[Exercise directions]: Hunt through the entries for the word "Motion" and copy each line in which it appears.

[[ Task data, beginning ]]

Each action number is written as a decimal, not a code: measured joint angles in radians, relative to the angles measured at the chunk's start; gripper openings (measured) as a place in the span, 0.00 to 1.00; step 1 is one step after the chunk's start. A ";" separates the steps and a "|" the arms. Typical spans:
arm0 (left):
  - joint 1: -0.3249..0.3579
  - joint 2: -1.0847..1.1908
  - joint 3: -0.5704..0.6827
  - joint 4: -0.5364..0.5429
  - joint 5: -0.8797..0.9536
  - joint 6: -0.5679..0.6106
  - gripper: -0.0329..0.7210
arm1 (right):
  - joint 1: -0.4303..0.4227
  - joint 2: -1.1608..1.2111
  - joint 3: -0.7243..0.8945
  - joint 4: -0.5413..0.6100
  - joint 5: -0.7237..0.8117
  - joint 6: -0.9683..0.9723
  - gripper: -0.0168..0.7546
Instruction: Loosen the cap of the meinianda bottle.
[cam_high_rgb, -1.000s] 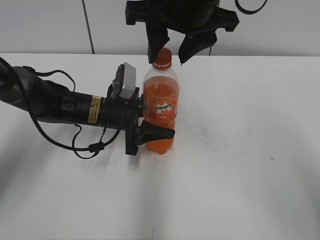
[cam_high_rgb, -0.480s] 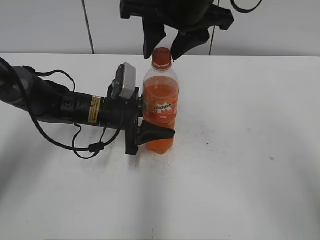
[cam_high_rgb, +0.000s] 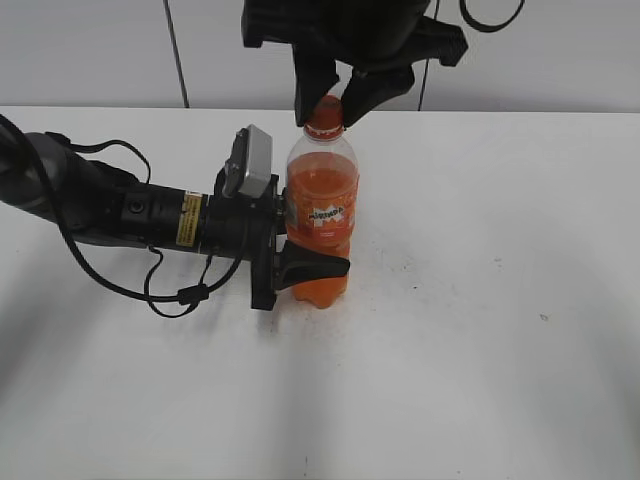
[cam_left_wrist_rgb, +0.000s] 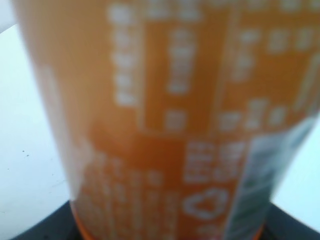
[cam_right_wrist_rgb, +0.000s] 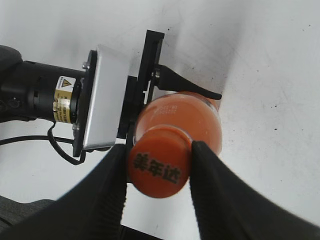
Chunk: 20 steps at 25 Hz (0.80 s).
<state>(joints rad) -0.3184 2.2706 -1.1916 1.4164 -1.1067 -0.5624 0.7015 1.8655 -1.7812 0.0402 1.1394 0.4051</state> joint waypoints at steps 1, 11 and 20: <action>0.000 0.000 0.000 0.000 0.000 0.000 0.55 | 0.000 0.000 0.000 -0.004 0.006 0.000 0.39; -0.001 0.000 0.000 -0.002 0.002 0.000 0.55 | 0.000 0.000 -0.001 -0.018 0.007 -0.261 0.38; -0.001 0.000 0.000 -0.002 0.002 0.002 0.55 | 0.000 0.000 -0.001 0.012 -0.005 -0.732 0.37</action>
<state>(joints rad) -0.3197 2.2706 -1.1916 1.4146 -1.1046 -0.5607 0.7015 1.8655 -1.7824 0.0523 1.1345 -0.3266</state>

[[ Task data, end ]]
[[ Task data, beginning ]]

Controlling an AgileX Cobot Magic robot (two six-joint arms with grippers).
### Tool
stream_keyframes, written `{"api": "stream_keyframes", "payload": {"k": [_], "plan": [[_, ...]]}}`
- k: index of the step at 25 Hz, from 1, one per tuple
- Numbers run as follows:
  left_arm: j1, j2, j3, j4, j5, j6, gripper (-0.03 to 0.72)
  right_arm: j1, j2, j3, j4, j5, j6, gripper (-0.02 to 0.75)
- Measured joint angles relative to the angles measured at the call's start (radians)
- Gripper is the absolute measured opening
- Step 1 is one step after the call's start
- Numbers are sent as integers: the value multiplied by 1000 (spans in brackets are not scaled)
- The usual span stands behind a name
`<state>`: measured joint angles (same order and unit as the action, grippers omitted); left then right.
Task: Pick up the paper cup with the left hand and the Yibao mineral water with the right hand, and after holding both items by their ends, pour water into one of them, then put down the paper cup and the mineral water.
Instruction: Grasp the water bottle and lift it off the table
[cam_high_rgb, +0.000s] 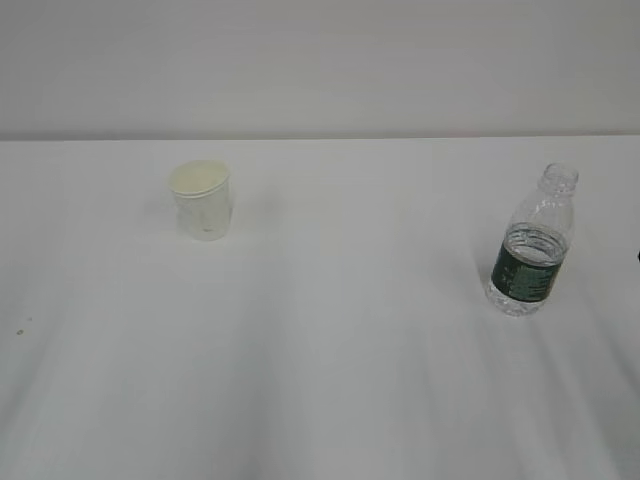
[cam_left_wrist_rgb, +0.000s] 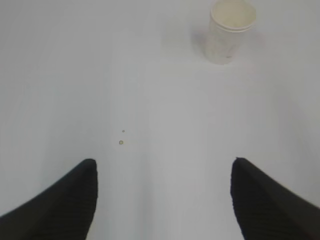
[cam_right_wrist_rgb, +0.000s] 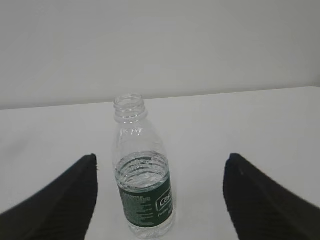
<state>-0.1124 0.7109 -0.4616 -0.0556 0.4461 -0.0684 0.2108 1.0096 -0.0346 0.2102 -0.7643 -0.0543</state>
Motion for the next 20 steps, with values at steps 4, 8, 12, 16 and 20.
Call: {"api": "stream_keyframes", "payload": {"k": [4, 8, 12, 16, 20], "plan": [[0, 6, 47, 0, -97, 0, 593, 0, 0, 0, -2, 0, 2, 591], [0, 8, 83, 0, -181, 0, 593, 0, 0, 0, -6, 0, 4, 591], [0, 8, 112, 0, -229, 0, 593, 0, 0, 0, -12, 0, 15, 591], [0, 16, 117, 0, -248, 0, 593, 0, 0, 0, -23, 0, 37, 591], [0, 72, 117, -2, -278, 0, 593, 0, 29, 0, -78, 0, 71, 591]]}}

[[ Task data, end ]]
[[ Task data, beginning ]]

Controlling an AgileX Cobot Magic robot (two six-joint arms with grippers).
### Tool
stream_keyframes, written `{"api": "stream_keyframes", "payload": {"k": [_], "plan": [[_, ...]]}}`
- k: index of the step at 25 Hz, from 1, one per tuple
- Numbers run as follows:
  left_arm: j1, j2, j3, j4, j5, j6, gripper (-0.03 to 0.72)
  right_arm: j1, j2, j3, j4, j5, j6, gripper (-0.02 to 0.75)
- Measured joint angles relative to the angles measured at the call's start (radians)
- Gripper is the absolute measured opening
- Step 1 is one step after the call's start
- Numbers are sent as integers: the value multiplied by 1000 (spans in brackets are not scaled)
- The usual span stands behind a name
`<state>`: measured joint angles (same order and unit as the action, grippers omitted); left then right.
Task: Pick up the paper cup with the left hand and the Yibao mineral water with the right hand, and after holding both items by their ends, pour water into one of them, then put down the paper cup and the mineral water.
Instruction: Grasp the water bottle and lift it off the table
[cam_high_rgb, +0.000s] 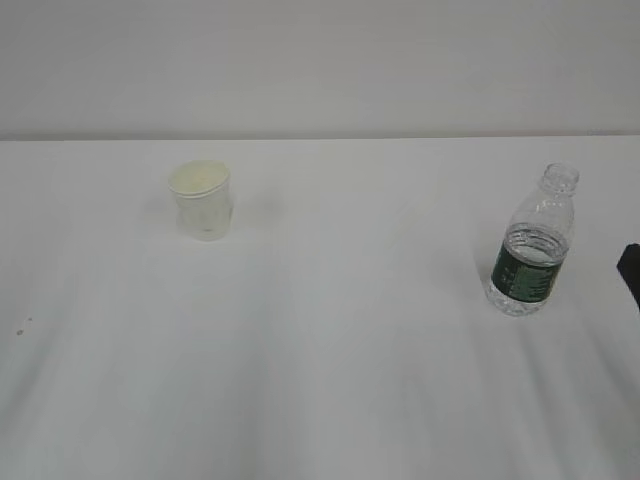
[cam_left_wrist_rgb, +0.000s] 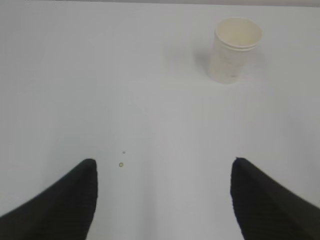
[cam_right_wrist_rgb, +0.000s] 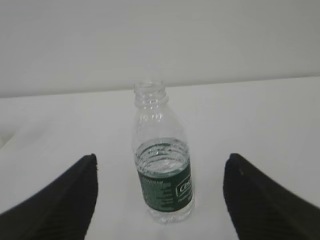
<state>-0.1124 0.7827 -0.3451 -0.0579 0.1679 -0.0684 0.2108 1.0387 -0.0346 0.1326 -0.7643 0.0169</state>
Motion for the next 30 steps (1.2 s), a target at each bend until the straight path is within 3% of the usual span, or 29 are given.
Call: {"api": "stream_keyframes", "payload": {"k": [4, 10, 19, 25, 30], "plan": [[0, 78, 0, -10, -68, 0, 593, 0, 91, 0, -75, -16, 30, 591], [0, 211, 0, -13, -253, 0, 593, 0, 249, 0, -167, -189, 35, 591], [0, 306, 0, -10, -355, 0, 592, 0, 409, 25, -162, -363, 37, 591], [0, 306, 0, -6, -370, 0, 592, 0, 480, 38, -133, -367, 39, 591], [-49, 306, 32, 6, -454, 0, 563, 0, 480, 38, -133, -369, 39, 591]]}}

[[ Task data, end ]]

[Written reply]:
Motion for the next 20 steps, with values at steps 4, 8, 12, 16 and 20.
Motion for the next 30 steps (1.2 s), a target at each bend until the straight path is within 3% of the usual span, or 29 are given.

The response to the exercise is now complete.